As the rout in the banking stocks continues, the blame game is on who caused Silicon Valley Bank’s collapse. The tech sector is blaming SVB CEO Greg Becker for allowing his company to go down in history as the second-biggest US banking failure on record. One Silicon Valley Bank employee told CNN that he was dumbfounded by how the CEO publicly acknowledged the extent of the bank’s financial troubles before privately lining up the necessary financial support to rescue it from the crisis.

“That was absolutely idiotic,” the employee added. “They were being very transparent. It’s the exact opposite of what you’d normally see in a scandal. But their transparency and forthright-ness did them in.”

“People are just shocked at how stupid the CEO is,” the Silicon Valley Bank insider said. “You’re in business for 40 years and you are telling me you can’t raise $2 billion privately? Get on a jet and fly to Kuwait like everyone else and give them control of one-third of the bank.” While experts also pinned some of the blame on Jerome Powell, Biden’s pick to lead the Federal Reserve, and his colleagues.

“There should be no mistaking that Silicon Valley Bank’s collapse was a direct result of the Fed’s persistent and excessive interest rate hikes,” CNN cited experts as saying.

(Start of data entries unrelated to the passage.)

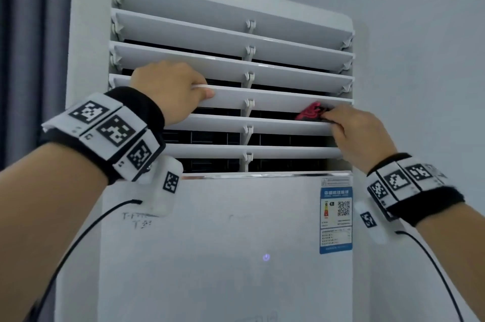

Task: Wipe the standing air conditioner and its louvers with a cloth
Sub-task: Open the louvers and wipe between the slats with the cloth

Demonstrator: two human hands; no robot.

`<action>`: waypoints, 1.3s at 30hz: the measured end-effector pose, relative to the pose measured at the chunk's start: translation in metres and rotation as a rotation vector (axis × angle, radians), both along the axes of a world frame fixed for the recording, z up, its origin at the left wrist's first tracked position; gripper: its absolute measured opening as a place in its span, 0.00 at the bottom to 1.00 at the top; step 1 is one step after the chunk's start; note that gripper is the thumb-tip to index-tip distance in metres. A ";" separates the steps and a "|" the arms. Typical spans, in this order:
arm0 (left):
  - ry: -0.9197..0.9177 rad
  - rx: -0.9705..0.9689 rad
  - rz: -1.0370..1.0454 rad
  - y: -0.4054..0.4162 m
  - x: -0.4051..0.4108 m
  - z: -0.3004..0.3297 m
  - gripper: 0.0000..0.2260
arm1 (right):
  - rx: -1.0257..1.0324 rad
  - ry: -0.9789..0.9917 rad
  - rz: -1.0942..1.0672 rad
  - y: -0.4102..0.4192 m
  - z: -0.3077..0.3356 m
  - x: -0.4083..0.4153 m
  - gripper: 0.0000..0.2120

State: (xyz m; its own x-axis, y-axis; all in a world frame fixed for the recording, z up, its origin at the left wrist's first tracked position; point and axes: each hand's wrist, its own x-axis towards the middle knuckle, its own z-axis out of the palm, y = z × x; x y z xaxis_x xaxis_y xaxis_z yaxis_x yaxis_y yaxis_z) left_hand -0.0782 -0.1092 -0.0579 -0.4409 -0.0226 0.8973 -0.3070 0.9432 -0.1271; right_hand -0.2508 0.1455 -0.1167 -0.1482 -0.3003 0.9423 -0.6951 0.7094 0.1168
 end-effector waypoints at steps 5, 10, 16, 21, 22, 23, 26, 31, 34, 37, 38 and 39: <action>0.007 -0.016 0.002 -0.001 -0.001 -0.001 0.16 | -0.074 0.069 0.140 -0.038 0.000 0.021 0.14; 0.040 -0.020 -0.007 -0.001 -0.003 -0.002 0.14 | -0.074 0.135 0.304 -0.067 0.000 0.038 0.15; 0.024 -0.017 0.006 -0.002 -0.004 -0.001 0.16 | -0.228 0.073 0.149 -0.028 -0.005 0.005 0.14; 0.038 -0.021 0.005 -0.001 -0.003 -0.002 0.15 | -0.257 0.066 0.120 -0.032 -0.005 0.008 0.15; 0.040 -0.021 0.006 -0.001 -0.003 -0.002 0.15 | -0.226 0.088 0.153 -0.039 -0.004 0.013 0.15; 0.042 -0.018 0.008 -0.002 -0.002 -0.001 0.15 | -0.180 0.113 0.191 -0.047 -0.003 0.019 0.16; 0.031 0.001 0.008 -0.002 -0.001 0.000 0.16 | -0.108 0.149 0.264 -0.053 -0.003 0.024 0.17; 0.010 0.007 -0.008 -0.003 -0.001 0.000 0.16 | -0.233 0.083 0.178 -0.014 -0.009 0.001 0.16; -0.035 0.020 0.002 -0.002 0.001 0.001 0.16 | -0.237 0.067 0.161 -0.008 -0.011 0.003 0.17; -0.147 0.068 -0.049 -0.002 0.010 0.008 0.15 | -0.185 0.149 0.272 -0.029 -0.007 0.032 0.18; -0.188 0.085 -0.092 -0.002 0.016 0.011 0.13 | -0.119 0.173 0.325 -0.041 -0.006 0.045 0.19; -0.233 0.087 -0.130 -0.002 0.022 0.014 0.12 | -0.044 0.184 0.370 -0.054 -0.004 0.057 0.19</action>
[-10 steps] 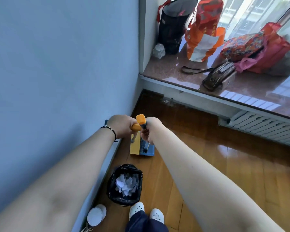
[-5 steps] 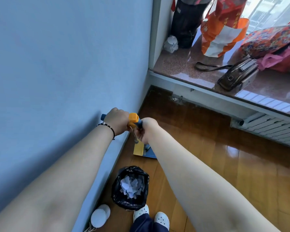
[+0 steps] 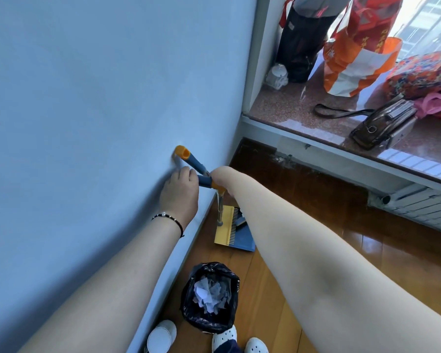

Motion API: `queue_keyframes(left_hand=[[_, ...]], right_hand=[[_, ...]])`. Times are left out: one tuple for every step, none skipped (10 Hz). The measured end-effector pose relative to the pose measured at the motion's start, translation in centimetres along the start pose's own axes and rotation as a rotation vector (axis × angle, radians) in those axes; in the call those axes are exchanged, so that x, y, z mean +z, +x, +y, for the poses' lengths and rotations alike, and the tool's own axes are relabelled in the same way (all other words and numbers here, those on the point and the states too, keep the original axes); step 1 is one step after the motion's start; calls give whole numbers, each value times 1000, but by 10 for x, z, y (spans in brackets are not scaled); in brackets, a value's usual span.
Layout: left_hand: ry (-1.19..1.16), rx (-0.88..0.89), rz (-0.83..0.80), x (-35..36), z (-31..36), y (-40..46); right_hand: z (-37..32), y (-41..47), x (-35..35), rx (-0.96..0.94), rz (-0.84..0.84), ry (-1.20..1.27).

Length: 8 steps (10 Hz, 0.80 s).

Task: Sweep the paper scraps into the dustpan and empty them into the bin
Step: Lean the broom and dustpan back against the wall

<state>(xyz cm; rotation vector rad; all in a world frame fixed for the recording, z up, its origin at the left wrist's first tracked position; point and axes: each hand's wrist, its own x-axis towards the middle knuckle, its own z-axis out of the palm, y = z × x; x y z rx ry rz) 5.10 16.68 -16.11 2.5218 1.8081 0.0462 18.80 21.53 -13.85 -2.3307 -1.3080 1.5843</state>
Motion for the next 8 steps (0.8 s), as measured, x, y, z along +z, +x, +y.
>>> queue_keyframes(left_hand=[[-38, -48, -11, -8, -7, -2], [-41, -53, -14, -12, -13, -3], [-38, -38, -36, -13, -15, -2], [-55, -56, -65, -18, -15, -1], [-94, -100, -105, -26, -13, 0], [-102, -109, -116, -41, -10, -3], [-66, -89, -132, -56, -6, -9], [-42, -92, -134, -74, -1, -23]], right_hand=[[-5, 11, 8, -102, 60, -199], [-10, 13, 10, -149, 118, -223], [-19, 8, 8, -187, 68, -178], [-22, 5, 8, -204, 78, -212], [-20, -7, 8, -211, 109, -250], [-12, -32, 6, -267, 134, -311], [1, -50, 2, -349, 137, -365], [17, -72, -3, -361, 96, -352]])
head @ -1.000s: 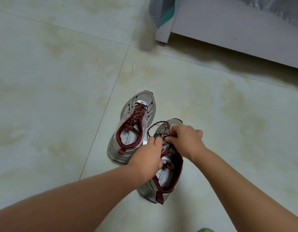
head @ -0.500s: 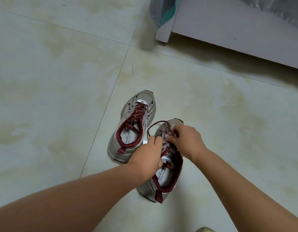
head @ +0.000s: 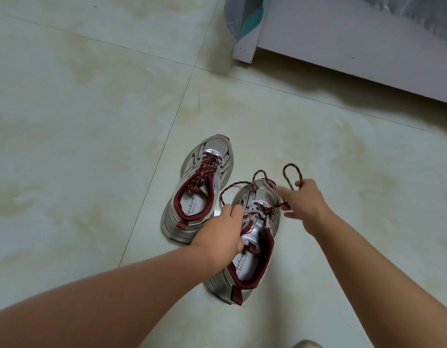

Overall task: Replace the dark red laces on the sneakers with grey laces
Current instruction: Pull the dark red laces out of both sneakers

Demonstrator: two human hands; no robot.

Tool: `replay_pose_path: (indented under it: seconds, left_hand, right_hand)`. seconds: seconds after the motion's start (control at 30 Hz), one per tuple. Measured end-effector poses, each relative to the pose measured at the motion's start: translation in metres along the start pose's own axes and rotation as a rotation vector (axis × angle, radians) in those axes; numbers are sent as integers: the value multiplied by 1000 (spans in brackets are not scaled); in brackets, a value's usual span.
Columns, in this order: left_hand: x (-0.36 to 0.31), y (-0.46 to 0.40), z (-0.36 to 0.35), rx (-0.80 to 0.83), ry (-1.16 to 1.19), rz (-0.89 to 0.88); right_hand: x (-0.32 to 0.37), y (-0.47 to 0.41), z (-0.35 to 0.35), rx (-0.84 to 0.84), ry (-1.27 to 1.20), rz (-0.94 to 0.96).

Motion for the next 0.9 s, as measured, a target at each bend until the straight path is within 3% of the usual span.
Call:
replay_pose_path:
  seconds: [0.13,0.4,0.6,0.8,0.9]
  left_hand:
    - [0,0,0,-4,-6,-7]
    - [-1,-1,-1,-2,-22,-17]
    - [-4,0,-1,12,-95,-49]
    - [-2,0,-2,15,-68,-34]
    - [0,0,-2,10,-50,-22]
  right_hand:
    - [-18,12,-18,133,279,29]
    - [-3,26,-19,-13,670,373]
    - [5,23,-27,10,736,405]
    - [43,36,-30,-94,940,682]
    - [28,28,-23,-37,776,539]
Point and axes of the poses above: each hand's wrist, its own y-axis away from the middle knuckle, its own z-axis out of the back of the hand, x = y × z, the point moved 10 cm from there along -y, towards the middle knuckle, and after that the axes turned 10 degrees about -x, right-handed, at the moved point
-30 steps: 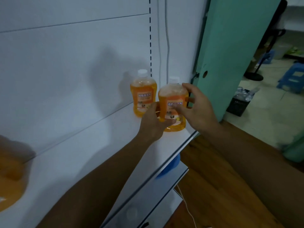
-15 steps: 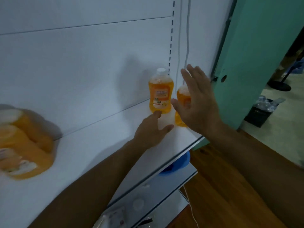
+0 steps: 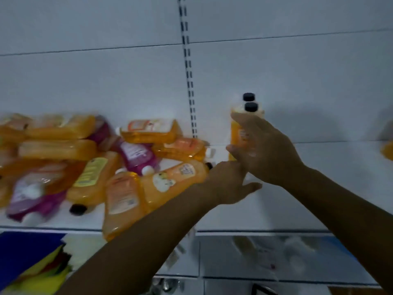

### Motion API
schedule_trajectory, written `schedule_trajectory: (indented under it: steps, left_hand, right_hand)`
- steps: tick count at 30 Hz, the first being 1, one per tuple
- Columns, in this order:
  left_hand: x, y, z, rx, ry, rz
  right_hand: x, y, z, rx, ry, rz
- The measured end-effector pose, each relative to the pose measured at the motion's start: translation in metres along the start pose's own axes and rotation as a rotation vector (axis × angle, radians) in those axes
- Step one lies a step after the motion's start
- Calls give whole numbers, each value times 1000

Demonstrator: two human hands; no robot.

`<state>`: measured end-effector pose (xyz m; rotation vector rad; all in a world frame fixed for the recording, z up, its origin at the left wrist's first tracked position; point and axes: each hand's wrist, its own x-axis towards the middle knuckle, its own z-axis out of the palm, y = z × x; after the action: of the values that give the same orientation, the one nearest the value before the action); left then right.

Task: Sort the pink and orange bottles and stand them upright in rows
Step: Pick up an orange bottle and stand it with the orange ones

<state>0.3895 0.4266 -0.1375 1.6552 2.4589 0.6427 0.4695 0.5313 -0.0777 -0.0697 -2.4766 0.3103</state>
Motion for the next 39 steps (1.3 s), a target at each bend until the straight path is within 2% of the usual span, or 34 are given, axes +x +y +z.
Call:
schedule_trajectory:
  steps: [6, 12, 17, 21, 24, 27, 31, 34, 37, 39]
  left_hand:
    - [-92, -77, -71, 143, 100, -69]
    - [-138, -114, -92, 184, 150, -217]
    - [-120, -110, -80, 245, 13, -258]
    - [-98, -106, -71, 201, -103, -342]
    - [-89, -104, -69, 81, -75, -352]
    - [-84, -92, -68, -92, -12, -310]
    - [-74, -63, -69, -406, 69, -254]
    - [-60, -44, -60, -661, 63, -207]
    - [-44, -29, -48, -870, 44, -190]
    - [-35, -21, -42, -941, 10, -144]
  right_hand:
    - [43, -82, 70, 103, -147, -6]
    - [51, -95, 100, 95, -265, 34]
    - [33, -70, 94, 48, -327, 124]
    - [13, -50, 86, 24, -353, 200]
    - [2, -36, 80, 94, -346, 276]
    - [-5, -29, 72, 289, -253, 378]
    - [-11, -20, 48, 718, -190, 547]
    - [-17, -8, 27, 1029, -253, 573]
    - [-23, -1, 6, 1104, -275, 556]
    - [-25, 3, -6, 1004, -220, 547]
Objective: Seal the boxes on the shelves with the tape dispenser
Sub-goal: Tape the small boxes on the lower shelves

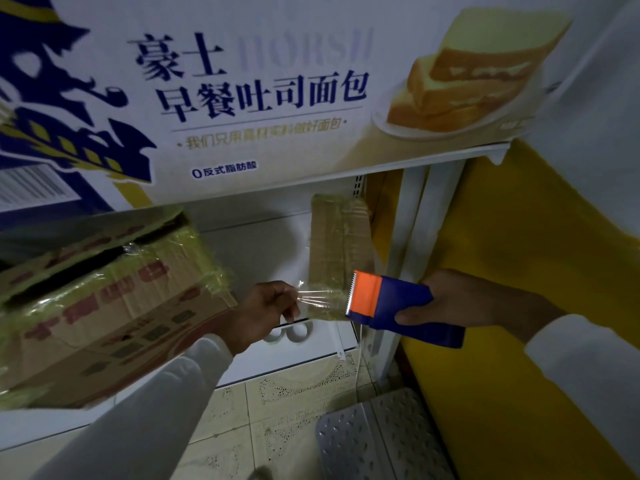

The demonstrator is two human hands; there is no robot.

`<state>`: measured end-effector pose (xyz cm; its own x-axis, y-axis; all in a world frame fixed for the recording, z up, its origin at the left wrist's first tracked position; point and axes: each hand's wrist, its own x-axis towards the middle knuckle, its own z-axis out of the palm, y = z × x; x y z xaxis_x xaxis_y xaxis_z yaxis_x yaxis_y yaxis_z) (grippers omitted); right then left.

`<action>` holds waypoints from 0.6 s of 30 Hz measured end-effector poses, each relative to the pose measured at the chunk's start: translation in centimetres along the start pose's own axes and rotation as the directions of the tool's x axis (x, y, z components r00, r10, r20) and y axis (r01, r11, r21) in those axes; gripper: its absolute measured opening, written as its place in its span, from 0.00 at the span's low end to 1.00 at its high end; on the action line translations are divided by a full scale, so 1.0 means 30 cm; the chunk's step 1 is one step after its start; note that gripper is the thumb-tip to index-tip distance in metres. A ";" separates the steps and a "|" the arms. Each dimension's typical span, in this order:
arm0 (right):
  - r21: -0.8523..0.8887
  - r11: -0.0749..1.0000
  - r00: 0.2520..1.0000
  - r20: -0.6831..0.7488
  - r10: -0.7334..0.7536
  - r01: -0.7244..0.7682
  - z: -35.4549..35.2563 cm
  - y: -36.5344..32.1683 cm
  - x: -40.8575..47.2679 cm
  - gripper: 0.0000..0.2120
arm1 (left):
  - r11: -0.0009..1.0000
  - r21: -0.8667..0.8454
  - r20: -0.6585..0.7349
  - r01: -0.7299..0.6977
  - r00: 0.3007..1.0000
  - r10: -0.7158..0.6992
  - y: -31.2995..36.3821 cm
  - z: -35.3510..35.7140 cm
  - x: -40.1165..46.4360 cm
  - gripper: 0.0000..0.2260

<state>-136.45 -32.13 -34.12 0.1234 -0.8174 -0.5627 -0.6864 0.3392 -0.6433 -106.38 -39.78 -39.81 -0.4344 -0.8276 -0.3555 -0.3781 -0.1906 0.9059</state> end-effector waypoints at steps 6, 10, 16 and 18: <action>-0.028 0.999 0.999 0.034 0.027 -0.026 0.016 -0.022 0.038 0.27 | 0.992 -0.052 -0.033 0.118 0.992 -0.119 -0.010 0.012 0.034 0.08; 0.030 0.999 0.999 0.035 0.038 -0.039 0.014 -0.016 0.055 0.26 | 0.986 -0.064 -0.106 0.156 0.981 -0.162 -0.012 0.042 0.089 0.07; 0.085 0.995 0.998 0.043 0.039 -0.042 0.011 -0.010 0.066 0.28 | 0.951 -0.119 -0.287 0.286 0.907 -0.308 -0.044 0.037 0.137 0.09; 0.094 0.995 0.999 0.035 0.040 -0.044 0.013 -0.003 0.067 0.35 | 0.949 -0.067 -0.354 0.308 0.882 -0.311 -0.064 0.035 0.131 0.05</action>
<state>-135.87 -33.61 -35.40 0.1205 -0.7863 -0.6060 -0.6204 0.4168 -0.6643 -108.22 -42.10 -43.19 0.0239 -0.8574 -0.5141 -0.4376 -0.4713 0.7657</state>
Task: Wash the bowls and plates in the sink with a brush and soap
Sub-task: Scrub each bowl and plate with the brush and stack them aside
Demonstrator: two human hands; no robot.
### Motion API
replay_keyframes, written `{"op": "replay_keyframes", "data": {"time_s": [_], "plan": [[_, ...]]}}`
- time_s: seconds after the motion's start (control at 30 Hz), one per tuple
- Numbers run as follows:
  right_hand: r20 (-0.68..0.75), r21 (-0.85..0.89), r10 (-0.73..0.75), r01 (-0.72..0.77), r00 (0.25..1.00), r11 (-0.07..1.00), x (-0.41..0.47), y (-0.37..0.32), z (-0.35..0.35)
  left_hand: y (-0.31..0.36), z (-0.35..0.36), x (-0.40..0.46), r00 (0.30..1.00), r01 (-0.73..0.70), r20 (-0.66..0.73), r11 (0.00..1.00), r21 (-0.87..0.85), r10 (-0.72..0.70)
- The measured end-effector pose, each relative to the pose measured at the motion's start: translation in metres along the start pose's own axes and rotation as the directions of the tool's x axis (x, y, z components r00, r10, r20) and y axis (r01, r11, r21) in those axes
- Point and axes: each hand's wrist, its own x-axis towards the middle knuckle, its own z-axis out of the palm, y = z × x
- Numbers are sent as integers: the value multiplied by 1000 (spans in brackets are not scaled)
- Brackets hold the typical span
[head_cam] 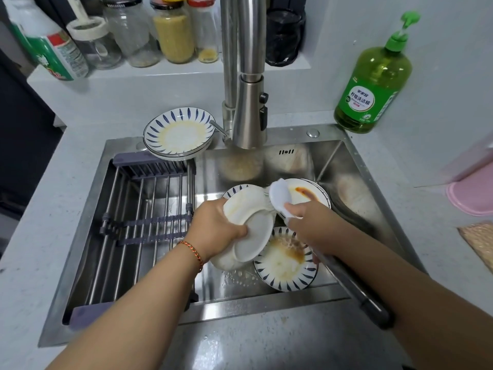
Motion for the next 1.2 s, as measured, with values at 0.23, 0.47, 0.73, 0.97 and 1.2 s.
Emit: {"op": "replay_keyframes", "data": {"time_s": [0.23, 0.47, 0.73, 0.97, 1.2], "plan": [[24, -118, -210, 211, 977, 970, -12, -20, 21, 1, 6, -1, 999, -30, 19, 998, 63, 29], [22, -23, -67, 67, 998, 997, -11, -17, 8, 0, 5, 0, 998, -56, 3, 996, 67, 55], [40, 253, 83, -91, 996, 963, 9, -3, -1, -8, -2, 1, 998, -36, -50, 984, -177, 28], [117, 671, 178, -210, 977, 711, 8, 19, 38, -17, -6, -1, 968, 4, -194, 790, -613, -156], [-121, 710, 205, -60, 971, 702, 9, 16, 56, -15, 17, -17, 949, 45, -77, 375, -926, -304]]}}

Countries Assess Fall Out Of The SVB Collapse

While the money markets indicated credit risk in the US and eurozone banking systems will amplify, the Fed is likely to slow its rate hikes. The price of gold, a popular safe haven zoomed above the key $1,900 level.

All those companies with SVB accounts started to assess the impact on their finances. In Germany, the central bank convened its crisis team to assess any fallout. HSBC said it was buying the British arm of SVB for one pound ($1.21).

In Britain where the SVB is small has prompted the startup industry, and its heavily exposed biotech sector in particular to seek support from the government. UK Prime Minister Rishi Sunak said there was no concern about systemic risk.

"Our banks are well capitalised, the liquidity is strong," Sunak told ITV during a visit to the United States.

While the majority of start-ups, entrepreneurs, and venture funds in China, where SVB was considered one of the main go-to foreign banks are also looking out for funds. 

Back in India, startups are worried if their money is safe and if it can be moved out of the collapsed bank fast. The situation could become worse for startups that depend on the money stuck in SVB for their next salary, reported NDTV quoting Nitish Mittersain, the chief executive of Nazara Technologies Ltd.  Nazara Technologies itself is safe with a cushion of over Rs600 crore, its two subsidiaries have Rs64 crore stuck in SVB, which is no small amount for early-stage startups.